When asked about the ages specified in the draft bill, Ms Manan said: “People use Islamic examples when talking about this, but in Islam, marriage is taken as a contract. If it is compulsory for one to be 18 or 21 years of age to enter into a contract, or to make an identity card, then one must be 18 to enter into this contract as well.”
But Haroon Dawood of the Aurat Foundation said the draft recommended 18 as the age for marriage and featured harsh punishments. However, it is not clear if the draft enjoys the support of the legislators.
When asked, Mr Dawood said vaguely, “There is a majority of religious parties in the assembly, so if we have a strong and reasonable draft in hand it will be easy to get it passed in the assembly.”
In KP, a bill on child marriage has been tabled by the PTI government before the provincial assembly.
According to Qamar Naseem, the programme coordinator at the NGO Blue Veins, the bill was initially handed over to the Child Protection and Welfare Commission, which took two and a half years to produce a three-page draft.
KP Child Protection and Welfare Commission deputy chief Aijaz Mohammad Khan said the bill hoped to cover some of the gaps in the Child Marriage Restraint Act 1929, such as the lax punishments. “We have increased the punishments, and have made the offence non-bailable and cognisable by police,” he said.
A draft of the bill available with Dawn sets the marriageable age at 18 for girls and boys, and sets punishments at two to three years imprisonment and a fine of Rs45,000.
The offence is cognisable, which means the police is empowered to act against an offence with or without a court order, as well as non-bailable and non-compoundable. A non-compoundable offence is one where society, along with a private party, is affected. No authority is allowed to compound the offence, and a full trial must be held that can result in either acquittal or conviction.
However, Mr Naseem pointed out that certain parts of the bill are problematic. One such clause is the ‘indemnity’ clause, which says that if anyone acted in ‘good faith’ he or she will not be proceeded against.
According to Advocate Arif Yousef, the KP CM’s Special Assistant on Law and Human Rights, “Under ‘good faith’ we are trying to encompass various situations, such as whether or not there is a wali – which there is in some cases and there isn’t in others. According to Islam, if there is an early marriage, a wali is necessary – so we are trying to bring that under ‘good faith’. Or, if in good faith, parents marry their child, they will not be prosecuted.”
Mr Naseem disagrees: “All child marriages are not forced marriages.
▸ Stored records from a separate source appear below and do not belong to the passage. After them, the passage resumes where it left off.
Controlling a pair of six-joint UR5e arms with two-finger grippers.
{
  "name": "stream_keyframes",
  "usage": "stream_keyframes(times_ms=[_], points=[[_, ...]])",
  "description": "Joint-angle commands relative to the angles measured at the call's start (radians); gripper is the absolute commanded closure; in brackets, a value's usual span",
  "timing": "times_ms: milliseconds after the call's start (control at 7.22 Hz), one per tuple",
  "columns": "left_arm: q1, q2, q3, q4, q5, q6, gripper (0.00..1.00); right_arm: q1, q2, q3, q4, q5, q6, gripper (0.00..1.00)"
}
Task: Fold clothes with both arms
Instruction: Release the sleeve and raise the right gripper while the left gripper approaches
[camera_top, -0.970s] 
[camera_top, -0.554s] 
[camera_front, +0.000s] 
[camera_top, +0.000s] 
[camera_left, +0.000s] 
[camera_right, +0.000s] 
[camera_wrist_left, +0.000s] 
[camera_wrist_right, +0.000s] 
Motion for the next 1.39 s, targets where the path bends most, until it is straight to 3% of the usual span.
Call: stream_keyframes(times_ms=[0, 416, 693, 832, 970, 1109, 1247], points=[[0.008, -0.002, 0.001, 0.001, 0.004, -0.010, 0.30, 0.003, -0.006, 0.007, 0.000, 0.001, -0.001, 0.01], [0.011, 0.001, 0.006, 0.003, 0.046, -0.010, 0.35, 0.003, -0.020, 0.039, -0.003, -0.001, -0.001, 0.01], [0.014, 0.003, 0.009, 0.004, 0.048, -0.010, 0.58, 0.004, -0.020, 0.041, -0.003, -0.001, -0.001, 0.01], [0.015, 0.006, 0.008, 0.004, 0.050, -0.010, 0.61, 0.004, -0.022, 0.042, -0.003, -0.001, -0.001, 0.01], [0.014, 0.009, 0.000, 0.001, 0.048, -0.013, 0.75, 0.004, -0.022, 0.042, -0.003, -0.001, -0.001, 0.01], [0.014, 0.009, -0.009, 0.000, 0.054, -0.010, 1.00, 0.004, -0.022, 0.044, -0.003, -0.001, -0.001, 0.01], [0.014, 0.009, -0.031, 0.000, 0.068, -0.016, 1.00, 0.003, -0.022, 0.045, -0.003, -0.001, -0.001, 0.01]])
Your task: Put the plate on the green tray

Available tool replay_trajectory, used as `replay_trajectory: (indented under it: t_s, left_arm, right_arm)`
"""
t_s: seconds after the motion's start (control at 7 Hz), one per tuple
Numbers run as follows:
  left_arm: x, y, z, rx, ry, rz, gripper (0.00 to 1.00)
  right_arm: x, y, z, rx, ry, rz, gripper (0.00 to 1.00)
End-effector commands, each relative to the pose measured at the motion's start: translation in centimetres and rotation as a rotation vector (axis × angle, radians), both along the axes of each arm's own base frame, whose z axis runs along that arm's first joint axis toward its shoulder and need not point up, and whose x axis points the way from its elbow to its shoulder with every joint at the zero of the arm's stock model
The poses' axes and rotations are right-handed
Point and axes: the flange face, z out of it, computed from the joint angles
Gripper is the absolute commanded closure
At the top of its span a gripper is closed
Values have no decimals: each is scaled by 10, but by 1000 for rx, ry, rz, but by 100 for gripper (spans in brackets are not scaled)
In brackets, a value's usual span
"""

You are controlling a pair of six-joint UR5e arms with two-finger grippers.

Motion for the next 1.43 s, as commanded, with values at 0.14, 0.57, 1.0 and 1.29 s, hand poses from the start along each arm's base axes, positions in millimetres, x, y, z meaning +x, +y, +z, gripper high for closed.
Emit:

Girls consent, boys consent, as do their families. Some are done due to poverty, some to end feuds; so under ‘good faith’ you could nullify all the effort and content in this bill.”
What to do with a child marriage?
While the debate over child marriages across the provinces is dominated by the age issue, there is an even more important issue that no one is discussing – none of the country’s laws call for the automatic dissolution of a child marriage.
HRCP chairperson Zohra Yusuf calls it “criminal” to keep victims of abuse in abusive situations. She said this in response to a question. She hoped that the legislation on the issue in Balochistan and KP would provide for the automatic dissolution of a proven child marriage.
Experts explain that cultural and religious sensitivities are behind this oversight.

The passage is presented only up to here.